Semantic Segmentation for Real Point Cloud Scenes via Bilateral Augmentation and Adaptive Fusion
This work addresses the challenge of fine-grained analysis in 3D perception for applications like autonomous driving or robotics, but it appears incremental as it builds on existing methods.
The paper tackles semantic segmentation of real-world point cloud scenes by introducing bilateral augmentation and adaptive fusion, achieving competitive results on three benchmarks.

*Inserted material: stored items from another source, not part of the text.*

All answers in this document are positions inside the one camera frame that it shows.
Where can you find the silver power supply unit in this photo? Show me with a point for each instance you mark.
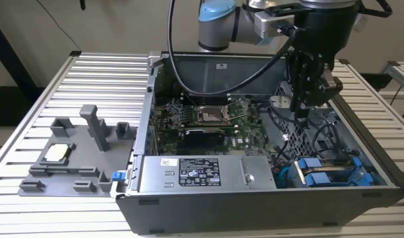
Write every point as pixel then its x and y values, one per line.
pixel 156 173

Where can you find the black table leg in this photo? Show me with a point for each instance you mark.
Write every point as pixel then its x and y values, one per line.
pixel 14 49

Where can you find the grey parts rack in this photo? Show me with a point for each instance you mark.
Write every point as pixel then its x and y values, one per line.
pixel 80 153

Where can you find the grey fan shroud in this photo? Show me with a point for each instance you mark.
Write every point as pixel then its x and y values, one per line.
pixel 216 77

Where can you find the silver CPU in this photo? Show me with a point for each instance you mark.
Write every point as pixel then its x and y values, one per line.
pixel 58 151

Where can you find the green motherboard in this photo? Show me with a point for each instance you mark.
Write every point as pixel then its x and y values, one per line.
pixel 252 138

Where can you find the metal slat table frame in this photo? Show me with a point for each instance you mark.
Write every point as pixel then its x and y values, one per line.
pixel 402 72

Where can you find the blue case latch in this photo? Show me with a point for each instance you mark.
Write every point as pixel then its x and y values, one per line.
pixel 118 176

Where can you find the open black PC case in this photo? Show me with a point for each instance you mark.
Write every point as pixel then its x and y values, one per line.
pixel 223 213

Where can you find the CPU socket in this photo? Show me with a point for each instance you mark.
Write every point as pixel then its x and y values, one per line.
pixel 207 115

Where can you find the black graphics card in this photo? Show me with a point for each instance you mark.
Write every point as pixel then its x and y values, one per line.
pixel 203 138

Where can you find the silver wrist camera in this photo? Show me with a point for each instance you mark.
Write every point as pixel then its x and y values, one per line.
pixel 267 24

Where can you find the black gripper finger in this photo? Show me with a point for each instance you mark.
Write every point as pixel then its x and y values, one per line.
pixel 296 81
pixel 318 91

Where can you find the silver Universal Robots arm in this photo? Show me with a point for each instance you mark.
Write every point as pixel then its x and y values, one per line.
pixel 216 32

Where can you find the metal disk bay cage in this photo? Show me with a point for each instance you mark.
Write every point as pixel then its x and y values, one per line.
pixel 288 146

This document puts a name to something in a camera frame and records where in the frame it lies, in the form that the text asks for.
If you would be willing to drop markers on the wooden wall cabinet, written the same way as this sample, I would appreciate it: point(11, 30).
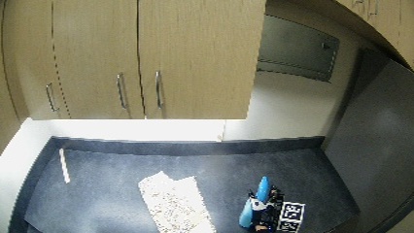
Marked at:
point(130, 48)

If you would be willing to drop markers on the wooden corner cabinet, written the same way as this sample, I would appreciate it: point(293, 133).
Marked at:
point(384, 19)

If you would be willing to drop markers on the speckled white cloth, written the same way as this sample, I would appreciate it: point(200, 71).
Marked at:
point(175, 202)

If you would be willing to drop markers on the white marker cube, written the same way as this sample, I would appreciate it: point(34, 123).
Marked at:
point(292, 212)

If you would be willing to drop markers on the grey tall appliance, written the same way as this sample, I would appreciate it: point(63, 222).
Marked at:
point(371, 145)

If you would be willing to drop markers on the white striped strip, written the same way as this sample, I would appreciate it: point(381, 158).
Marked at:
point(64, 165)

Given the prominence of current 3D sensors, a fine-grained analysis on the basic point cloud data is worthy of further investigation. Particularly, real point cloud scenes can intuitively capture complex surroundings in the real world, but due to 3D data's raw nature, it is very challenging for machine perception. In this work, we concentrate on the essential visual task, semantic segmentation, for large-scale point cloud data collected in reality. On the one hand, to reduce the ambiguity in nearby points, we augment their local context by fully utilizing both geometric and semantic features in a bilateral structure. On the other hand, we comprehensively interpret the distinctness of the points from multiple resolutions and represent the feature map following an adaptive fusion method at point-level for accurate semantic segmentation. Further, we provide specific ablation studies and intuitive visualizations to validate our key modules. By comparing with state-of-the-art networks on three different benchmarks, we demonstrate the effectiveness of our network.